I am a male over 60 and have [or had] a serious health problem that I tried to ignore for the last three years. I tried every holistic treatment, supplement, vitamin and herb under the sun.
During that period my gastrointestinal tract quit working three times. I had a lot of trouble breathing and although I had the urge nothing would come out of my body. You get the picture.
[Disclaimer: The following is not a medical article]
Since I consider the hospital a dangerous place I refused to go to the Emergency Room. Not only do I avoid the Hospital like the plague I don't go to doctors. When I was a kid, before modern medicine and "specialists," our doctor, Abe Greenberg, carried a black bag and took an oath, Primum non nocere, "First, do no harm"). Doctor Greenberg in 1950, 10 years before iatrogenic disease became a reality [Appendix A], had this to say about the sick:
- 95% of the people who are sick will get better by themselves.
- 2.5% will get better with very little help.
- The rest you can't help anyway so leave them alone.
For Dr. Greenberg to be "politically and medically correct" he would have said:
- 95% of the people who are sick, and who never went to a doctor and were never exposed to an epidemic or pandemic [Appendix B], will get better by themselves.
- 2.5% will get better with very little help.

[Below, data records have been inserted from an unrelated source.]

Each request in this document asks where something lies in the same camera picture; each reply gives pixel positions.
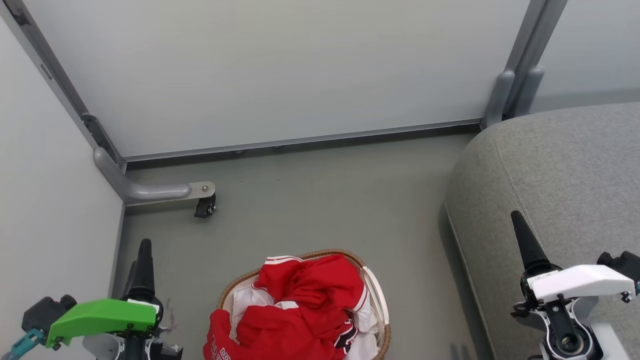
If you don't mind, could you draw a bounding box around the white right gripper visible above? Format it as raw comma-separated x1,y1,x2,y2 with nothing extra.
510,210,636,305

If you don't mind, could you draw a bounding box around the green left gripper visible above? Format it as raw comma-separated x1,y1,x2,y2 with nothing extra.
46,238,165,349

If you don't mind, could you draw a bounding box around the red and white jersey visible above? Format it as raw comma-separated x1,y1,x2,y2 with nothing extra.
202,254,370,360

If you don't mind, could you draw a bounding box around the grey fabric sofa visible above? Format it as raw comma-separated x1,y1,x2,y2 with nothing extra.
444,102,640,360

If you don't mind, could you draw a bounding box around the grey partition foot with plate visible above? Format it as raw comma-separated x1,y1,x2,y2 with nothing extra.
93,147,217,207

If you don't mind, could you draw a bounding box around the black caster wheel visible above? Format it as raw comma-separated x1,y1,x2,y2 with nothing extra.
193,194,217,219

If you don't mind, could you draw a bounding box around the white basket liner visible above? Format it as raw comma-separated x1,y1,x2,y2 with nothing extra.
231,267,387,360

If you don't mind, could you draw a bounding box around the grey rounded partition foot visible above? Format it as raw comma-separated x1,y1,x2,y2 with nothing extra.
481,69,516,129
514,66,545,119

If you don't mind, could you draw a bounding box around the white laundry basket brown rim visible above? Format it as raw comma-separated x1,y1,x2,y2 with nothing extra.
217,249,391,360

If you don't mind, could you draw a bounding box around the teal left camera connector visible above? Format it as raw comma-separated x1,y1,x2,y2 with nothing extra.
0,328,46,360

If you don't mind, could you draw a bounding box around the dark frame hinge bracket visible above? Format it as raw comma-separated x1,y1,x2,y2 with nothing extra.
81,113,124,165

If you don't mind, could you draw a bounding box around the grey partition upright frame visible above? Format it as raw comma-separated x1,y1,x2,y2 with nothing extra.
502,0,569,121

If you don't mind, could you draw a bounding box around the aluminium partition base rail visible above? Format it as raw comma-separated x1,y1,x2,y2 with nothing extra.
122,118,484,163

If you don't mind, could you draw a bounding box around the grey partition corner frame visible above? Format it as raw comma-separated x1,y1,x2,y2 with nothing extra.
0,0,127,173

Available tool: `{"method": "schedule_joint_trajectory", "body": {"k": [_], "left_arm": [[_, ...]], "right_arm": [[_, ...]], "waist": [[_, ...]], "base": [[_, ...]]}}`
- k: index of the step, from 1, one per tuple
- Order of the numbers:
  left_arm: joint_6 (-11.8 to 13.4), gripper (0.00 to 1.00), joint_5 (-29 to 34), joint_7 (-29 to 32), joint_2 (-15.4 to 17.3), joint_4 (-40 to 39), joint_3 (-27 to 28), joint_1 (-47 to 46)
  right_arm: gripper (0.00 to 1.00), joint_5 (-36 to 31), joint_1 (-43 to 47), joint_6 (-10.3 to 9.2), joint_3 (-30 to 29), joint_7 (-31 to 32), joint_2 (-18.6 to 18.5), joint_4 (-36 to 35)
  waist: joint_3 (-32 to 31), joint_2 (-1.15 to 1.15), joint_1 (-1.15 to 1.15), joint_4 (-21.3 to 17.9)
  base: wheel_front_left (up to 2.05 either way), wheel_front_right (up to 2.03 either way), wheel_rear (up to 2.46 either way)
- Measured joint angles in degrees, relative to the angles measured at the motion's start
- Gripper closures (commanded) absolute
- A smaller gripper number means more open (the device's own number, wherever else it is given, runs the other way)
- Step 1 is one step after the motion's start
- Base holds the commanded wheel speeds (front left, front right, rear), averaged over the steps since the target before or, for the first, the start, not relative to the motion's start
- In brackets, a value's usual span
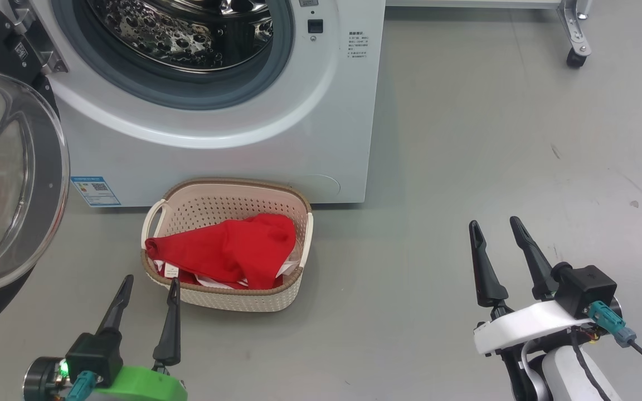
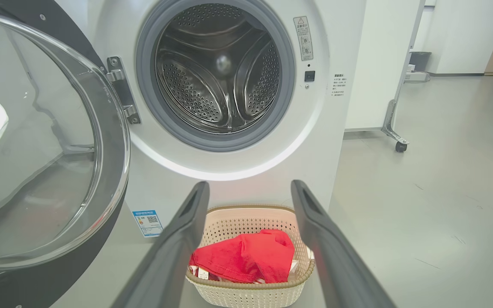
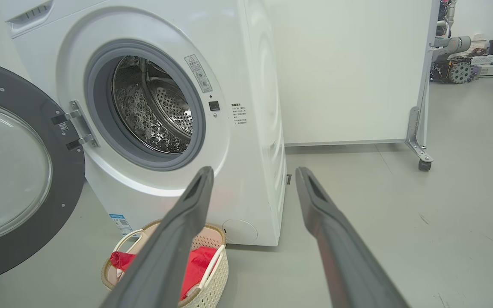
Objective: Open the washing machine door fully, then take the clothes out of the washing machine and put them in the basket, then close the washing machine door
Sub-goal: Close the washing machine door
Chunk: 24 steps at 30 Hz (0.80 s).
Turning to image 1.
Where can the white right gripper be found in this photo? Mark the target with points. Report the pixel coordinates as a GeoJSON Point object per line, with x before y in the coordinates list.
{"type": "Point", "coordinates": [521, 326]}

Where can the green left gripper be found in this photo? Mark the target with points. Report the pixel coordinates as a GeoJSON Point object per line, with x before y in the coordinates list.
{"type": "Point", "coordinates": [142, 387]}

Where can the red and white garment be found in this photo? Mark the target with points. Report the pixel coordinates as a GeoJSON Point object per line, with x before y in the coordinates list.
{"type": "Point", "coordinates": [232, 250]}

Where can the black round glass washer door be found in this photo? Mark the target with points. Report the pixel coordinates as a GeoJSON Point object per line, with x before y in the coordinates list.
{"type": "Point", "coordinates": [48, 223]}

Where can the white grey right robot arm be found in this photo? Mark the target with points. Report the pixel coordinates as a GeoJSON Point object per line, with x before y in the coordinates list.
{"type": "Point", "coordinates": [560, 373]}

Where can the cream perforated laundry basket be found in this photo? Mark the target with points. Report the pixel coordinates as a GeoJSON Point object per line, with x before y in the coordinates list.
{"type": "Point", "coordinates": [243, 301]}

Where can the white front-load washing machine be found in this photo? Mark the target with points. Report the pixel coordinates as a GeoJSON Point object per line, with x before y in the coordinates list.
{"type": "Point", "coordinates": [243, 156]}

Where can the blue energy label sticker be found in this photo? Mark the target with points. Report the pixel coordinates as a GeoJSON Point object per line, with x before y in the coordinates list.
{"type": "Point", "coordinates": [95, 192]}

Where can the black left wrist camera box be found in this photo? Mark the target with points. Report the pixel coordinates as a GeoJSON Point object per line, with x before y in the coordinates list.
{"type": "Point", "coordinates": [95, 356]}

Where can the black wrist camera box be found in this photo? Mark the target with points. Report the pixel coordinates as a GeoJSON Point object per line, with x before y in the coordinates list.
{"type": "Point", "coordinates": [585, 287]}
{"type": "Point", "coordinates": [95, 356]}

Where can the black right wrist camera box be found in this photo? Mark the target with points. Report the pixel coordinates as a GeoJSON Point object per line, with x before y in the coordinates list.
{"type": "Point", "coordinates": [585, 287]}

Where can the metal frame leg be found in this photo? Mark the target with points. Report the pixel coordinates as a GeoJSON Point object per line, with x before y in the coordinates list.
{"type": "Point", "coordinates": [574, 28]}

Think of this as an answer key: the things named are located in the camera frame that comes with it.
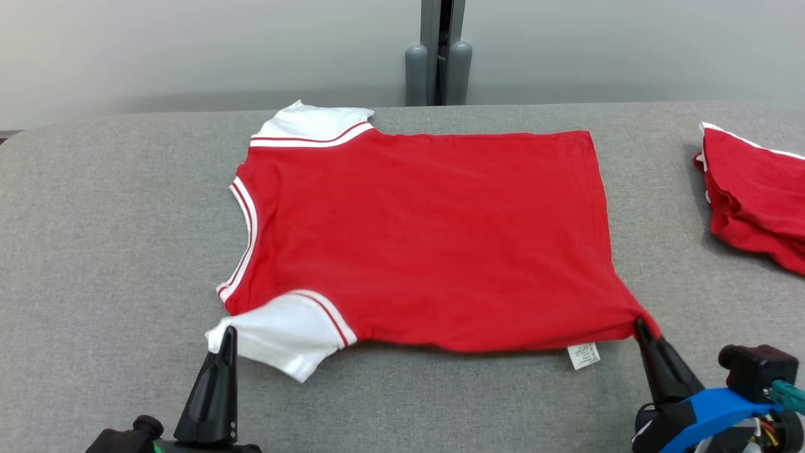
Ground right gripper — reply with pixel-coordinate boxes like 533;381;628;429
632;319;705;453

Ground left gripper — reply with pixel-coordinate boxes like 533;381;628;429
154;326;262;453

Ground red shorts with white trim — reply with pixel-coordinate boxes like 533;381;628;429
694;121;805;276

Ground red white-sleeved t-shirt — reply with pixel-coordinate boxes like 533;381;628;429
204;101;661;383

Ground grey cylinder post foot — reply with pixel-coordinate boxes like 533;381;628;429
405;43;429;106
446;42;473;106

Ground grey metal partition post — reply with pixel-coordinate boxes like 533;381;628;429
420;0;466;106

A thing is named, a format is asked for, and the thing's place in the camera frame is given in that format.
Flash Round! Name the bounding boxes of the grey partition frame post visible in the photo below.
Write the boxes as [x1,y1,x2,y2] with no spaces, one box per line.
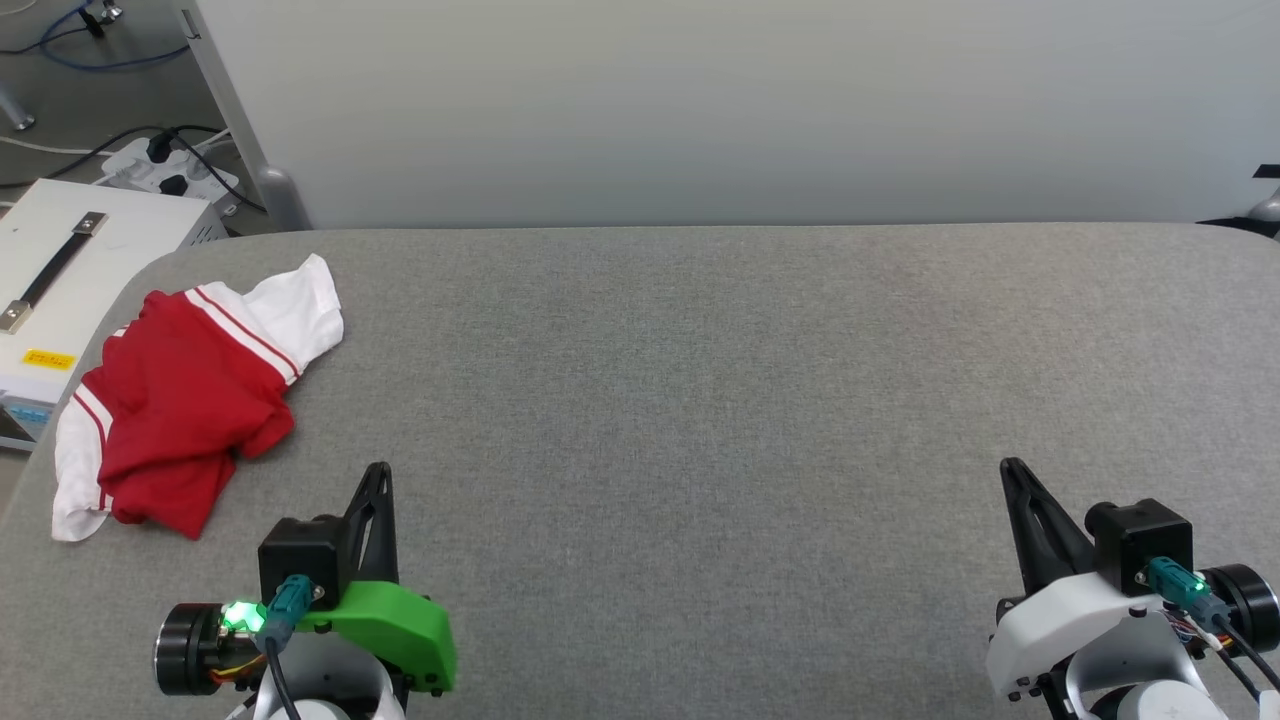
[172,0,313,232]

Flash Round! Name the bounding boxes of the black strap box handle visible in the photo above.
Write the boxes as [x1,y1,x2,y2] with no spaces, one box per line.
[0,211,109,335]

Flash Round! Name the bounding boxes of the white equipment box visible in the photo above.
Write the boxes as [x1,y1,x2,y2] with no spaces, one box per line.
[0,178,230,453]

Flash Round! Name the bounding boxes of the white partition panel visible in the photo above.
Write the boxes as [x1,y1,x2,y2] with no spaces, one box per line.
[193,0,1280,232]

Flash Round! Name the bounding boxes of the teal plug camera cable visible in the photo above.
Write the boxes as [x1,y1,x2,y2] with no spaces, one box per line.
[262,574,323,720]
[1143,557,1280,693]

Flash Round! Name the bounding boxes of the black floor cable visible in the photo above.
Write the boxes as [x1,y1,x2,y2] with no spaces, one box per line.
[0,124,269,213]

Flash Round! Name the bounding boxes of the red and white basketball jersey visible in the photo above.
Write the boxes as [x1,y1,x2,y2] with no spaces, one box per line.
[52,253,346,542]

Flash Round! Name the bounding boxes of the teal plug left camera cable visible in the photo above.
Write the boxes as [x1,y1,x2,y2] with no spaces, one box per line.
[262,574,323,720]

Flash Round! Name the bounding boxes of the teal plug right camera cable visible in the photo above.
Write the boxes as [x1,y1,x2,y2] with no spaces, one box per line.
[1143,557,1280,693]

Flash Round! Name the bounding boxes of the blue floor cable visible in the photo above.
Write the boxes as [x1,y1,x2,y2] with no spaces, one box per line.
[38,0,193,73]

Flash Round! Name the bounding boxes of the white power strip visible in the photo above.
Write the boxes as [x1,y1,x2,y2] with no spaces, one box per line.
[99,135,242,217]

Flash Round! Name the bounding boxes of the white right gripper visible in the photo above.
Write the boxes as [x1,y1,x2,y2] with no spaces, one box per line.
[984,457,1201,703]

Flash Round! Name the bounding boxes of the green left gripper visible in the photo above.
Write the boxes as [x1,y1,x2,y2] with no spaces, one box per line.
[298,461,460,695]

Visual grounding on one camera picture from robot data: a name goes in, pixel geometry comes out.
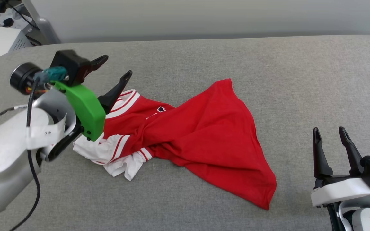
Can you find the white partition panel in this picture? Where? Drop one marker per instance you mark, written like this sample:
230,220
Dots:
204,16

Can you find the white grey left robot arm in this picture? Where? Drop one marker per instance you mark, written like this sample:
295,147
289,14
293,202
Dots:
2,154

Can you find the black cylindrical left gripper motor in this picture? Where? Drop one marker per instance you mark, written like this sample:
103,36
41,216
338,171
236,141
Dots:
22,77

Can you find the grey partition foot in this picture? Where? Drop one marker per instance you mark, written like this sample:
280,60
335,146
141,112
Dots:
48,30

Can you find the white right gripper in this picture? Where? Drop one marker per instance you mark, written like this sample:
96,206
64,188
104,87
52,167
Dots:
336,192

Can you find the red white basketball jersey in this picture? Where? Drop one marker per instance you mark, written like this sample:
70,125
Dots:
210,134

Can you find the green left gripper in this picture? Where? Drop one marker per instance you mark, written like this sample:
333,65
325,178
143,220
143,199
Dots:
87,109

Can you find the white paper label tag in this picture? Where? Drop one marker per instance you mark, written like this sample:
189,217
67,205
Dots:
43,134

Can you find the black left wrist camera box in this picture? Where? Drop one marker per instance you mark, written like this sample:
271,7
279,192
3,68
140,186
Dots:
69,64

- The rest you can't help anyway so leave them alone.
I have been around doctors and hospitals my entire life. 50% of my male cousins are doctors. My father wanted to be a doctor. My mother wanted me to be a doctor and my sister almost married two doctors. I grew up working in the hospital owned by my father and his brother who was " you guessed it, a doctor. I watched the doctors kill my grandfather and brother in the name of health care progress, and finally I started a company with one of my doctor cousins that is a leading physician group practice company focused on the delivery of hospitalist medicine (Inpatient care) and related facility-based services, including acute, sub-acute and long-term care settings.
The story of my three-year gastrointestinal adventure is coming soon but I want to raise awareness about one issue right away just in case what I found about Nightshade plants can help you.
After I survived the first gastrointestinal shut down, I was forced to see a doctor, actually a number of doctors. Because modern medicine is about specialists when the first one could not find out what was wrong he referred me to another, and another and another. I had just about every non-invasive blood, urine, breath and stool test modern medicine has to offer. They were all negative so the conclusion is that I must have the "cancer."
"Let us find out if you have stomach, prostrate, or kidney cancer " or all three."
My response:
You are not allowed to test me for cancer because even if I have cancer, and I doubt it, I don't want to know about it. The knowledge of having cancer can be worse than the cancer disease itself. Besides everyone has cancer cells, either your body can fight them or it can't. And your body can't do any fighting if it's trying to recover from surgery, chemo, radiation 'therapy' ... or the notorious toxicity of your cancer "fighting" drugs.
If you are a cancer survivor, then you survived the cancer and the treatment.
Trouble Urinating?
Do any of these symptoms sound familiar?
- A need to urinate frequently, especially at night (or waking up at night to urinate, sometimes referred to as nocturia; often with only a small amount of urine)
- Difficulty starting urination, holding back urine or the sensation of not being able to urinate easily or completely (or feeling that you have to urinate but only a few drops of urine come out)
- Weak or interrupted flow of urine
- You feel like you have to urinate often, but not much urine comes out when you do.
- Your belly feels tender or heavy.
- Your urine is cloudy or smells bad.
- You have pain on one side of your back under your ribs (This is where your kidneys are).
Until three years ago I had absolutely no issues with my kidneys or bladder. During the last three years I have experienced every one of the symptoms above. It didn't matter if I drank or didn't drink before I went to sleep: a good night was when I only got up three or four times.
During that time the color, density and smell of my urine changed on a daily, weekly and monthly basis. I remember needing to pee so bad I had to pay a restaurant to let me use their men's room.